Directions | If a line below includes the string "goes", copy it.

Extracted data |

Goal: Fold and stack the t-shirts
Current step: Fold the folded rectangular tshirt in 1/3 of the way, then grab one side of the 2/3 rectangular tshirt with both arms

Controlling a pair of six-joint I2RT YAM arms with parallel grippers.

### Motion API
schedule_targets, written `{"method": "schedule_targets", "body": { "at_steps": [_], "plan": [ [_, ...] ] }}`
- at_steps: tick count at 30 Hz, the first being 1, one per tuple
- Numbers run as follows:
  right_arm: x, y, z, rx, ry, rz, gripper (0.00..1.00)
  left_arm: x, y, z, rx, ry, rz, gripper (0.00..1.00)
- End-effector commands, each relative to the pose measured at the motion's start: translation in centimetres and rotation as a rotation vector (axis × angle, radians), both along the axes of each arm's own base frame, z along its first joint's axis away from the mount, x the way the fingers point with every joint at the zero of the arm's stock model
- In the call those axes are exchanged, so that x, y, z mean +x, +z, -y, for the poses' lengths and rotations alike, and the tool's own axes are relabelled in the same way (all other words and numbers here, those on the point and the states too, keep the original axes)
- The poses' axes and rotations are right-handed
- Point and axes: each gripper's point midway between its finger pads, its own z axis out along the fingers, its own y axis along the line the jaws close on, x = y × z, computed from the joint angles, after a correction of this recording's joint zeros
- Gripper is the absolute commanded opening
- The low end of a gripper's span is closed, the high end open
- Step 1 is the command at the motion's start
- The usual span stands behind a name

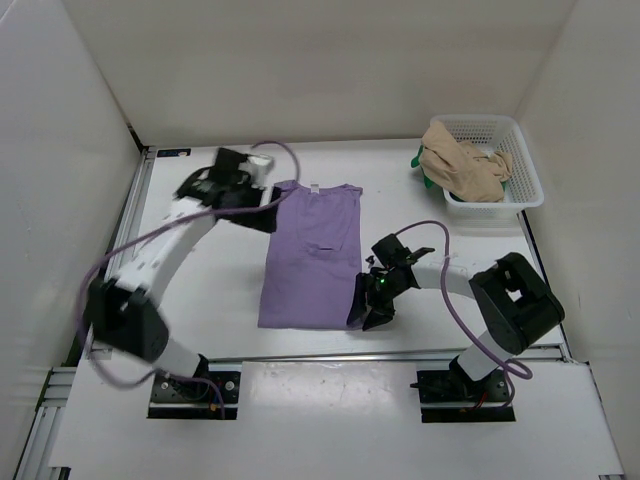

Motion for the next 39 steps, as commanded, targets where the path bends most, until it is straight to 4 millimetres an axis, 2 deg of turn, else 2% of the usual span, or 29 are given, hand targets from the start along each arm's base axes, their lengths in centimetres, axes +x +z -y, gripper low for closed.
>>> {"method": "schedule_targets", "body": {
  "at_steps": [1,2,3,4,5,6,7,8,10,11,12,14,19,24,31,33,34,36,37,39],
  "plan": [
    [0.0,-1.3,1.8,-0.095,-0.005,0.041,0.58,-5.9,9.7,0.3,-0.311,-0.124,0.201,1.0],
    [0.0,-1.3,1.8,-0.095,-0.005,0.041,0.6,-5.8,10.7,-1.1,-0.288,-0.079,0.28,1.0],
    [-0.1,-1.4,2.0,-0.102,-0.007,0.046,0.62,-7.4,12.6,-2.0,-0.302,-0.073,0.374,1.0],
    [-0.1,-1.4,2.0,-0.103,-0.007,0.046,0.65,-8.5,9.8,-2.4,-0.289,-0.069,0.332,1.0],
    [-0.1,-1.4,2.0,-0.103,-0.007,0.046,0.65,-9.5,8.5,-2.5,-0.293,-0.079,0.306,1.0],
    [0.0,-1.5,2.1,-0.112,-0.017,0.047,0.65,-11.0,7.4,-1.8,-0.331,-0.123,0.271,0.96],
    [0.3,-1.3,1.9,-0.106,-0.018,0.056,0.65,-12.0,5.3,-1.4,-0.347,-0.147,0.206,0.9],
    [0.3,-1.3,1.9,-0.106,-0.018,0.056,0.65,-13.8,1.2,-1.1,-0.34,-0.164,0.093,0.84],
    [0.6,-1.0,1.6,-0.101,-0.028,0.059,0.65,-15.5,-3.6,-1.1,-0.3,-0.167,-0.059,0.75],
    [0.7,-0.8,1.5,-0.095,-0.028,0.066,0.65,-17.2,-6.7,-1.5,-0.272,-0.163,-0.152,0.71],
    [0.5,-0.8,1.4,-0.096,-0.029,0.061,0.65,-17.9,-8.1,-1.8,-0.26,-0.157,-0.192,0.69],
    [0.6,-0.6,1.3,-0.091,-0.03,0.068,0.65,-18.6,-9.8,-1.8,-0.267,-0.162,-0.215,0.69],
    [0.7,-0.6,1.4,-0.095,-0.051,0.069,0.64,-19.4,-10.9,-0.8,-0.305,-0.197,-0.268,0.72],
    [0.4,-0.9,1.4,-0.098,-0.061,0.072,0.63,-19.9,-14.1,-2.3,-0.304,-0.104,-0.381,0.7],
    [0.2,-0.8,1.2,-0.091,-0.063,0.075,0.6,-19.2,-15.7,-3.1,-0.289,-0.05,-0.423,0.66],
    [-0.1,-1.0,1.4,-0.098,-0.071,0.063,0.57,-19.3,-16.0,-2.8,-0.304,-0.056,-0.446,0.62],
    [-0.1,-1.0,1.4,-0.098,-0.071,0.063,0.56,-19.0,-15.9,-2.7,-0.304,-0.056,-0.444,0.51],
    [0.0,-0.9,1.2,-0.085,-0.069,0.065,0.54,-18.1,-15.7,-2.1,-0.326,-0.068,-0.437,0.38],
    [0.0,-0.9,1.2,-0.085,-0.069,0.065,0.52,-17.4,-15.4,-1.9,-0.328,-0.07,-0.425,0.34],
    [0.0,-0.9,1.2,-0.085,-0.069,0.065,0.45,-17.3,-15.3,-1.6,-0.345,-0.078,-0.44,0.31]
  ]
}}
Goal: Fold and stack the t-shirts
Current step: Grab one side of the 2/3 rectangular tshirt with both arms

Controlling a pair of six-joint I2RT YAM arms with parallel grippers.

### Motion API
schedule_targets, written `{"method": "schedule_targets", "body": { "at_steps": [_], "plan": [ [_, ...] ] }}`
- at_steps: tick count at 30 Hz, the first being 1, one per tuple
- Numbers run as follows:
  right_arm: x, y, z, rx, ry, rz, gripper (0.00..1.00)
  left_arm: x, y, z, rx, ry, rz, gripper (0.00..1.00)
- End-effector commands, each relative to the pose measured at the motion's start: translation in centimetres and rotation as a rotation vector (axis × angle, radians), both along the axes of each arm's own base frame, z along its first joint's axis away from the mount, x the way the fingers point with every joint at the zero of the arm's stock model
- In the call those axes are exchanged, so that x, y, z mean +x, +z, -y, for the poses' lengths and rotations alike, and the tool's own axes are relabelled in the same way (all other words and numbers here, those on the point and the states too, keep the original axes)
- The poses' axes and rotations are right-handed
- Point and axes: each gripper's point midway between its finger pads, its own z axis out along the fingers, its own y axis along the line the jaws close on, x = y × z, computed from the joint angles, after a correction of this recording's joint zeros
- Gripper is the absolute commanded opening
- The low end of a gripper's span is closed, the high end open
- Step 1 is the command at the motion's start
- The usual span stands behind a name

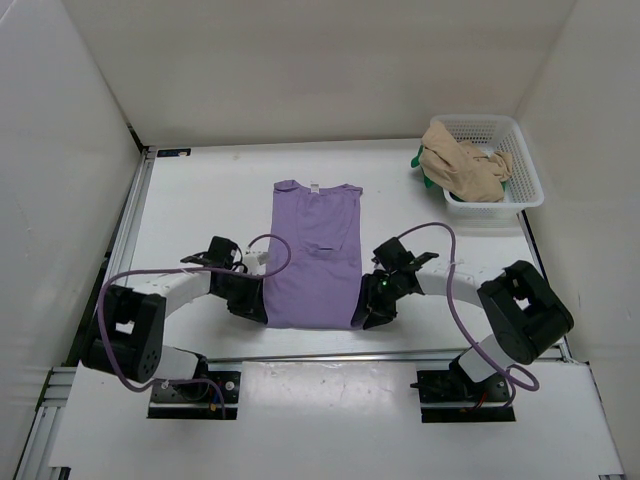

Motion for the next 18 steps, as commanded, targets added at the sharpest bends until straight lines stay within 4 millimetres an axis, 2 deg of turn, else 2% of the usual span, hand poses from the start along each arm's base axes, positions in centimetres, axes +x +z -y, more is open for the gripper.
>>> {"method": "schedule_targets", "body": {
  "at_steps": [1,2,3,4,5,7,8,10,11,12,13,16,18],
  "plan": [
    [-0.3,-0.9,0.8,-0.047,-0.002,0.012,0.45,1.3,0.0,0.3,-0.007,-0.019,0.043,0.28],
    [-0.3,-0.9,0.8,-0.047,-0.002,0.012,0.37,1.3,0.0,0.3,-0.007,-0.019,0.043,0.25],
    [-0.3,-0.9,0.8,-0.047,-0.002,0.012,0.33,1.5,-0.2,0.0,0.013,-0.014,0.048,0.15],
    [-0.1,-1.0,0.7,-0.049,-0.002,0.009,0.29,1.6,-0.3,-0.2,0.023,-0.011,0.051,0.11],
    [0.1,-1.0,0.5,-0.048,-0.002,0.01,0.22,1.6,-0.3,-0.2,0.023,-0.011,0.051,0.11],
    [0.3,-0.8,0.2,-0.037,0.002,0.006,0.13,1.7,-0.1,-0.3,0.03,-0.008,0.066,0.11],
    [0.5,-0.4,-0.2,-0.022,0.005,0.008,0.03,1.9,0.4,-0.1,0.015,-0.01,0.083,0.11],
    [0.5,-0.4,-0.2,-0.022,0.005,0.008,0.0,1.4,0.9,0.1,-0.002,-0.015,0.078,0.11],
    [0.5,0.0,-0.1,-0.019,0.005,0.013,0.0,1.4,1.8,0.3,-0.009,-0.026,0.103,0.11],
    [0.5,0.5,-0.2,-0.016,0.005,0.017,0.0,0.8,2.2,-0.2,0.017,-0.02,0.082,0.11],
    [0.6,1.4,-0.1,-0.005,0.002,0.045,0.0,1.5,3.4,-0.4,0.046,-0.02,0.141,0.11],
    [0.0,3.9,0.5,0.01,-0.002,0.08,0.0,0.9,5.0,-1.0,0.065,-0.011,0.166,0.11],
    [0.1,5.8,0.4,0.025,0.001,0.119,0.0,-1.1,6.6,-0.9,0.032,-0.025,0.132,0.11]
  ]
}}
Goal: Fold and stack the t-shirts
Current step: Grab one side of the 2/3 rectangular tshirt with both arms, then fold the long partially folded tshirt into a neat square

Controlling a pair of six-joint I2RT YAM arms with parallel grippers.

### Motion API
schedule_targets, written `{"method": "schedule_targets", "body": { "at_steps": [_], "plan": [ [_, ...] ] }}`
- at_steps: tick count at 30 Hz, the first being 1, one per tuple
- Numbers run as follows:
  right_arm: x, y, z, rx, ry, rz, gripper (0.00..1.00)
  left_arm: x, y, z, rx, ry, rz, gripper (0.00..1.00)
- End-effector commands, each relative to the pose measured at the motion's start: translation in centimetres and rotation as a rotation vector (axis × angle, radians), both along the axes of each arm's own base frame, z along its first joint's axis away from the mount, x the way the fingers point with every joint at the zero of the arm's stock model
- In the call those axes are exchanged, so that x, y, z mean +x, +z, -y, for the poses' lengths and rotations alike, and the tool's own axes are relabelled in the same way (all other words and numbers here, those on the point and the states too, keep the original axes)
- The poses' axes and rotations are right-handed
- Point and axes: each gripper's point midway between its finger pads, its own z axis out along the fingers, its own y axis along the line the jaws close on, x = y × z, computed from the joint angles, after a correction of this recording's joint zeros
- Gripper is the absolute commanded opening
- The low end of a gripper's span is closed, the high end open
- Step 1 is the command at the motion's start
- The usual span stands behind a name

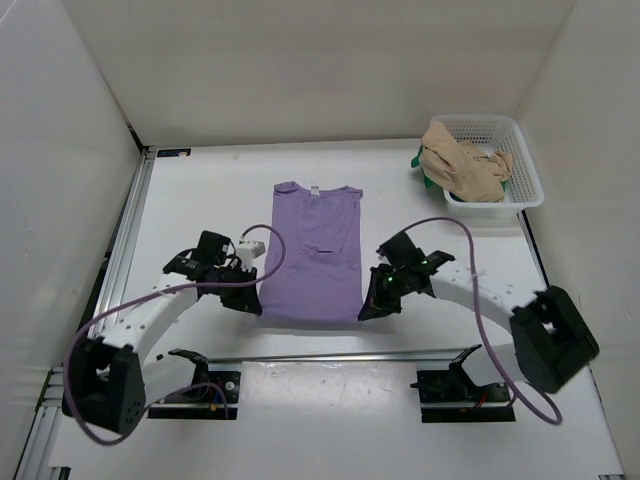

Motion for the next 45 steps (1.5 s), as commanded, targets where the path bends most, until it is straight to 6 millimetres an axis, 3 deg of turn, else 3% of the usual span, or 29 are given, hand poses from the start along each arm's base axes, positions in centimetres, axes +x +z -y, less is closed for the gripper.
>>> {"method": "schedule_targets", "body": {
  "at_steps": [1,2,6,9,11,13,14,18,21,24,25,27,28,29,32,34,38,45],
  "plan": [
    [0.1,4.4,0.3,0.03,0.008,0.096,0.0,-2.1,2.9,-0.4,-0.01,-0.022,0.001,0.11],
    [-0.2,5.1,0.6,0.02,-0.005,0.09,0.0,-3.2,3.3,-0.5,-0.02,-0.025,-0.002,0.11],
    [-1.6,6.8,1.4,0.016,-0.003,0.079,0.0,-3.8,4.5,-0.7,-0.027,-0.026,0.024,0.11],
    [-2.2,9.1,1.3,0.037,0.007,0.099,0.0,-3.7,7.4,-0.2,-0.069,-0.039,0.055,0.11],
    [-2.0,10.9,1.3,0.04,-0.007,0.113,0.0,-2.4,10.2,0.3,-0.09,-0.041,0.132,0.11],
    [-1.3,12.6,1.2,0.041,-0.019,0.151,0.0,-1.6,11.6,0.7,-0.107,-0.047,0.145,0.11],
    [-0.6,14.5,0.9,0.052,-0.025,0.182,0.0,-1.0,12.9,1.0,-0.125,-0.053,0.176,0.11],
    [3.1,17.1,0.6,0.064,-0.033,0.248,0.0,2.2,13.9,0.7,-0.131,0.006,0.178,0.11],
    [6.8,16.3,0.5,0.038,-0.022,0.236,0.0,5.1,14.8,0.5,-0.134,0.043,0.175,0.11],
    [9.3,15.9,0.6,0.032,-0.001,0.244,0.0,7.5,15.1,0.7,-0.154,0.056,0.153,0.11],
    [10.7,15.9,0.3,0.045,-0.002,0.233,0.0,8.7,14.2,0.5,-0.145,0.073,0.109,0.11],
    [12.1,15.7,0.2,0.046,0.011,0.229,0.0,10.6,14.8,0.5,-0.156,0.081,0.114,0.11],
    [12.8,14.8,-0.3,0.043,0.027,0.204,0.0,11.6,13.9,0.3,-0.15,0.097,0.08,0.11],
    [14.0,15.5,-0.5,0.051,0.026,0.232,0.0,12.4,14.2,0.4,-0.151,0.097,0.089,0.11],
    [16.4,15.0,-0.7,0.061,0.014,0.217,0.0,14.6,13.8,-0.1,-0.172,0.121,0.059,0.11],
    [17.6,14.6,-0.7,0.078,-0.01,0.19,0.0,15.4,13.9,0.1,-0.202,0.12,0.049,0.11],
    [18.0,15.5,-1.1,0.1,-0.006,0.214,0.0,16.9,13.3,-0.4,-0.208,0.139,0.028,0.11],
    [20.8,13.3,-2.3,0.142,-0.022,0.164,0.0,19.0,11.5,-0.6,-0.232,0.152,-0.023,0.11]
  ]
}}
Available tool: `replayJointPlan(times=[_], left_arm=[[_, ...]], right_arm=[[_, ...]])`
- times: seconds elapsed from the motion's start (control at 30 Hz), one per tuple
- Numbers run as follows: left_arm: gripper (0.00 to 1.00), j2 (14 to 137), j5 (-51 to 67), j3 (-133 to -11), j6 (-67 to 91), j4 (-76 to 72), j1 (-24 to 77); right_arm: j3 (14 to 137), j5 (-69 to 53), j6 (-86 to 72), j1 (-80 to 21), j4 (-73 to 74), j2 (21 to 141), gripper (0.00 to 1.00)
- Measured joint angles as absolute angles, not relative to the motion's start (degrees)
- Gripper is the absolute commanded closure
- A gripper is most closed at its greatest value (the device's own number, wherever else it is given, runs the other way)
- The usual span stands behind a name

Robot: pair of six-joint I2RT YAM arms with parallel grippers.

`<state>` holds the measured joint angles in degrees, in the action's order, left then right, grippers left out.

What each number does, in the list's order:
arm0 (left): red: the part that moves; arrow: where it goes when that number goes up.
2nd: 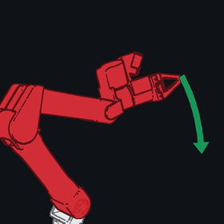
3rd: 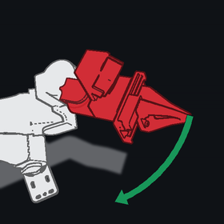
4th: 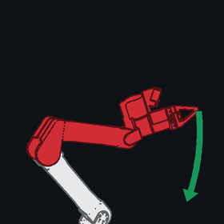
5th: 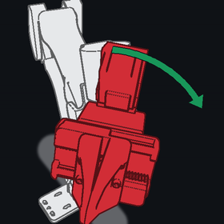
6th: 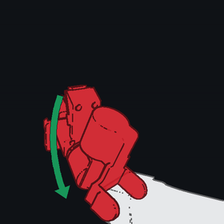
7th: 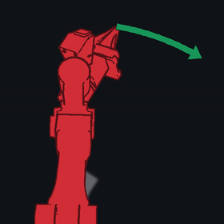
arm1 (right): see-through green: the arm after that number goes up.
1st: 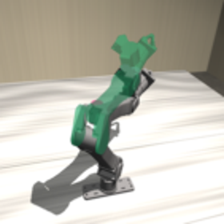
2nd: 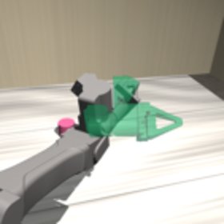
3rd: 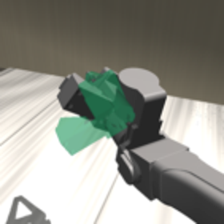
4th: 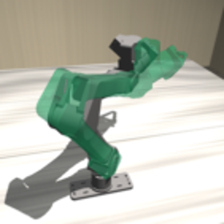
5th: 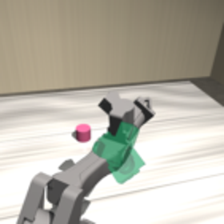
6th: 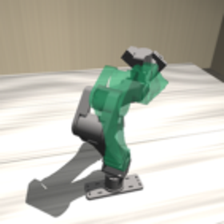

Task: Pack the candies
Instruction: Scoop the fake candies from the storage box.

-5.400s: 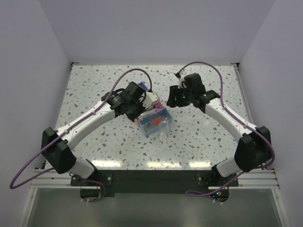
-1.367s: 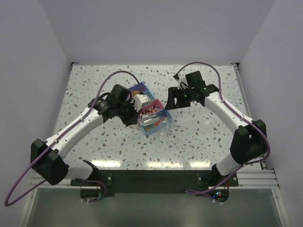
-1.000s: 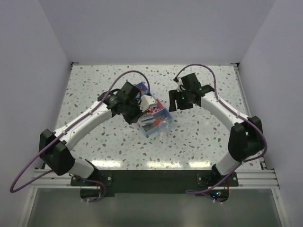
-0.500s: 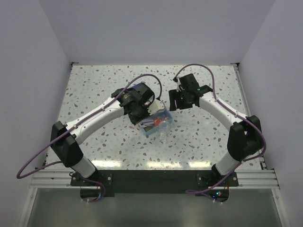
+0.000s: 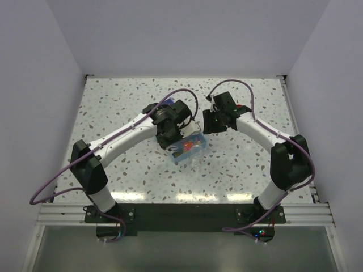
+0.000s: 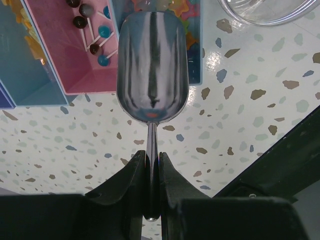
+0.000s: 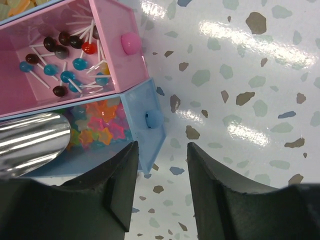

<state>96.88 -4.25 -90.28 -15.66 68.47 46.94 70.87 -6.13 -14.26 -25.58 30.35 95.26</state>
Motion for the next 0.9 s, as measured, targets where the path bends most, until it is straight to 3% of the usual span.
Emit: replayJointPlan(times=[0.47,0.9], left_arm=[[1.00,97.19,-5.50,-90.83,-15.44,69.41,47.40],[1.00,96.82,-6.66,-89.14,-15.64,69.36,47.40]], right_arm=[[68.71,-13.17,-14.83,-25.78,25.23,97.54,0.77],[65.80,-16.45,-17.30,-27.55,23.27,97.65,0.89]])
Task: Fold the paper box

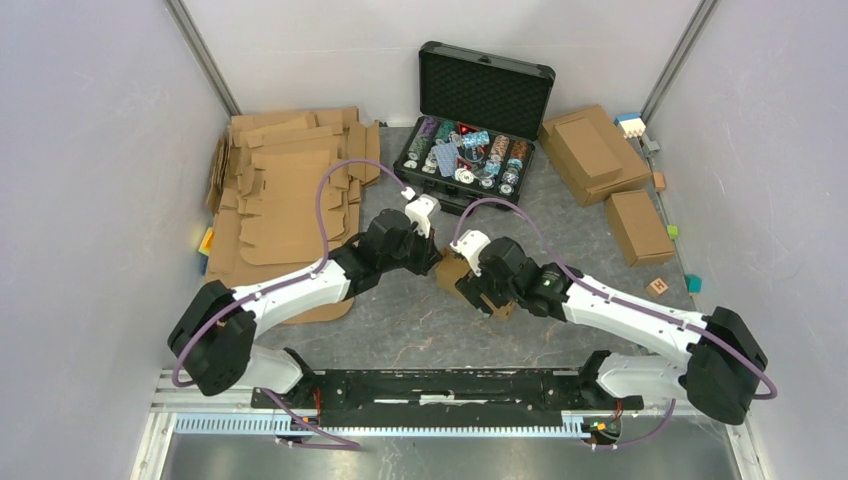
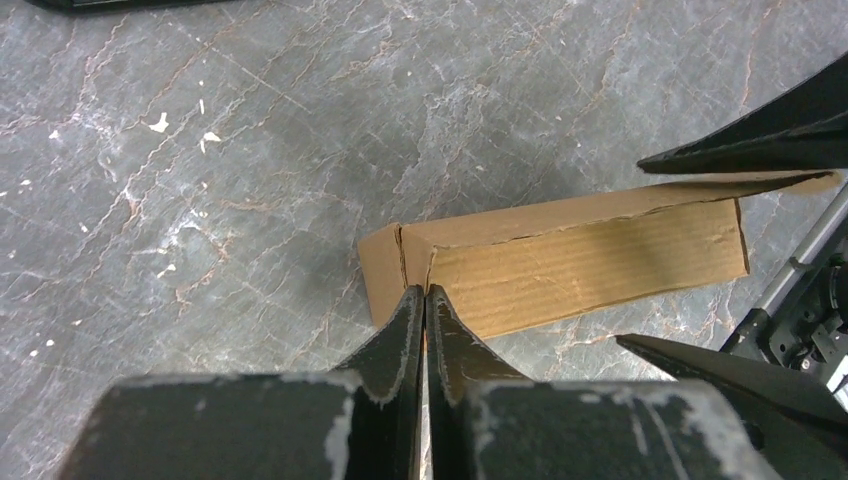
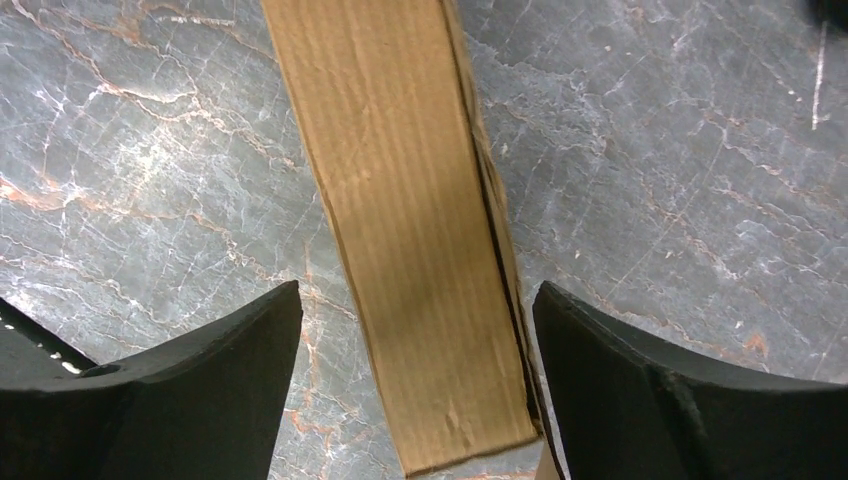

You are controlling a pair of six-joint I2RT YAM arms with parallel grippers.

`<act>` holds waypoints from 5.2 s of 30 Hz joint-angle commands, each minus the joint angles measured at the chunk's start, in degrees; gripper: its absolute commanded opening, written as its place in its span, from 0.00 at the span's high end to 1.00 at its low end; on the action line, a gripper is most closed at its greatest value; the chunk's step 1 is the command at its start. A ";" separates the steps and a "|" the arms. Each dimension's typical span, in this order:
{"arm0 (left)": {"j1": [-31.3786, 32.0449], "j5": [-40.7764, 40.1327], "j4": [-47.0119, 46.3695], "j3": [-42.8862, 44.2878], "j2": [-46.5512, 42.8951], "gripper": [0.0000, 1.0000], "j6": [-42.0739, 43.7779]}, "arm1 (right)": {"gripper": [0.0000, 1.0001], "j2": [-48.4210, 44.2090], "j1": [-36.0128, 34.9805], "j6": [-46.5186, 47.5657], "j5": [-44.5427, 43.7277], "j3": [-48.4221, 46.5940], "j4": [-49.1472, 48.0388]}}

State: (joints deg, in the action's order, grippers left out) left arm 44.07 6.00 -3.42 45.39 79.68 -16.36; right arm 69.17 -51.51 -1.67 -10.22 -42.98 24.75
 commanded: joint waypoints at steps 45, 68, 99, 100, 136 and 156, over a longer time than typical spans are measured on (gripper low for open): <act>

Written answer |
arm0 (left): red: the part that moves; arrow: where it goes when that number goes up.
arm1 (right): see-through green: the arm after that number goes up.

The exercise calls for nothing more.